As time goes on and as we become increasingly dependent on software to create, render and interact with digital content, we’ll also become increasingly dependent on our ability to preserve access to and to correctly interpret digitized information of all kinds. [1]
Dr. Cerf, who was involved in the creation of the Internet back in the 1970’s, co-de- signing the TCP/IP protocols and architecture of the Internet, has also presented this same futurology exercise, in a Lecture at Carnegie Mellon University in February 2015.
In his own words, in the 22nd century, Doris Kearns Goodwin wouldn’t have been able to write the book “A Team of Rivals”, a biography of former US president Abraham Lincoln, which was based on letters he exchanged with members of his cabinet. Apart from that, Vint Cerf addresses other topics involving digital preservation, as well as possible alternatives to the problem.
The discussion proposed by Cerf is highly focused on technological issues.
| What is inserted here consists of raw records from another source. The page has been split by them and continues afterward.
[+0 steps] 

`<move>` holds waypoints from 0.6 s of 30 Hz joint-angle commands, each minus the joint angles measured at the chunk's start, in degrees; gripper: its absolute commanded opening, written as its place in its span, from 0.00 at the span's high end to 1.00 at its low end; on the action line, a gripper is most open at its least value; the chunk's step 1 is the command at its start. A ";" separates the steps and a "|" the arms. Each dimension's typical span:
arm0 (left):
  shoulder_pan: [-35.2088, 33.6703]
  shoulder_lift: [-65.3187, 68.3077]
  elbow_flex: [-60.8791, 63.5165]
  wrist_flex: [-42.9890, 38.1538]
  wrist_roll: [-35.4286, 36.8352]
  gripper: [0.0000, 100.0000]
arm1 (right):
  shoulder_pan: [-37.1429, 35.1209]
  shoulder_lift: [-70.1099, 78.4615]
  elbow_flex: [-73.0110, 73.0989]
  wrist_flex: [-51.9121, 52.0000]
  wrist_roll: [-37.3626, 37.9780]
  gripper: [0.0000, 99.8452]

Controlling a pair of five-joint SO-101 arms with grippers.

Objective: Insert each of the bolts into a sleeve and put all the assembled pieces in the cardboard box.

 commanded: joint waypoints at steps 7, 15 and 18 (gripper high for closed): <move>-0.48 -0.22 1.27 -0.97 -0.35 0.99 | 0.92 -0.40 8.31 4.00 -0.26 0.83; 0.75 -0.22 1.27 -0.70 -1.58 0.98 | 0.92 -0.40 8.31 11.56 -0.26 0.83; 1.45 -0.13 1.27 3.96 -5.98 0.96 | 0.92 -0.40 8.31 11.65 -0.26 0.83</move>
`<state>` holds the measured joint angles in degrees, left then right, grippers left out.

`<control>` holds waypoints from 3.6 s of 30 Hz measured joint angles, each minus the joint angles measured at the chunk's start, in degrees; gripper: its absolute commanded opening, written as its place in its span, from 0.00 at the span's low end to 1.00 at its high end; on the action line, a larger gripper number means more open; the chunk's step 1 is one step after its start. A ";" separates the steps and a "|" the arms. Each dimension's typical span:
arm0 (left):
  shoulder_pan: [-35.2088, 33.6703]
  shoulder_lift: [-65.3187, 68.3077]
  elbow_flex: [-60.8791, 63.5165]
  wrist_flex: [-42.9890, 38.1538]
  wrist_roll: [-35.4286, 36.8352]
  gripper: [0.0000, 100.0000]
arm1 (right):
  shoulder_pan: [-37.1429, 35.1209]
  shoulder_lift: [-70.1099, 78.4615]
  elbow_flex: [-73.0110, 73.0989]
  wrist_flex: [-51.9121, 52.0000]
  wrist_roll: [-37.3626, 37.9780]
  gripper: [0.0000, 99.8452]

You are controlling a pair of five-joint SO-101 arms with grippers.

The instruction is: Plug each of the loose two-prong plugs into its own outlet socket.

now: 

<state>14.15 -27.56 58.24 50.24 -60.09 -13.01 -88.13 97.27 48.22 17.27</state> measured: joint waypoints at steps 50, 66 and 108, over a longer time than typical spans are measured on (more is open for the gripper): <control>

But, is this just a matter of technological development and access to antique digital data? This is a decisive aspect that will allow future generations to know what content and information-sharing practices looked like in our present. Some scholars argue that other cultural and political issues are also involved in this problem.
Actually, this issue isn’t new. Historic sources have always been the result of selective processes driven by the curatorial work of various social actors (archivists, historians, politicians, dictators, religions, and so on). Most of the content and ideas conveyed by a society within a certain period of time, for example, are not meant to be stored. They are recollected via oral historiography and other methods.
This will continue to be the case, but wouldn’t it be interesting for social scientists, historians, linguists, anthropologists and all sorts of scientists dealing with culture to have access to that information? If this kind of digital preservation were technologically possible, wouldn’t it open space for the emergence of new areas of study for the humanities?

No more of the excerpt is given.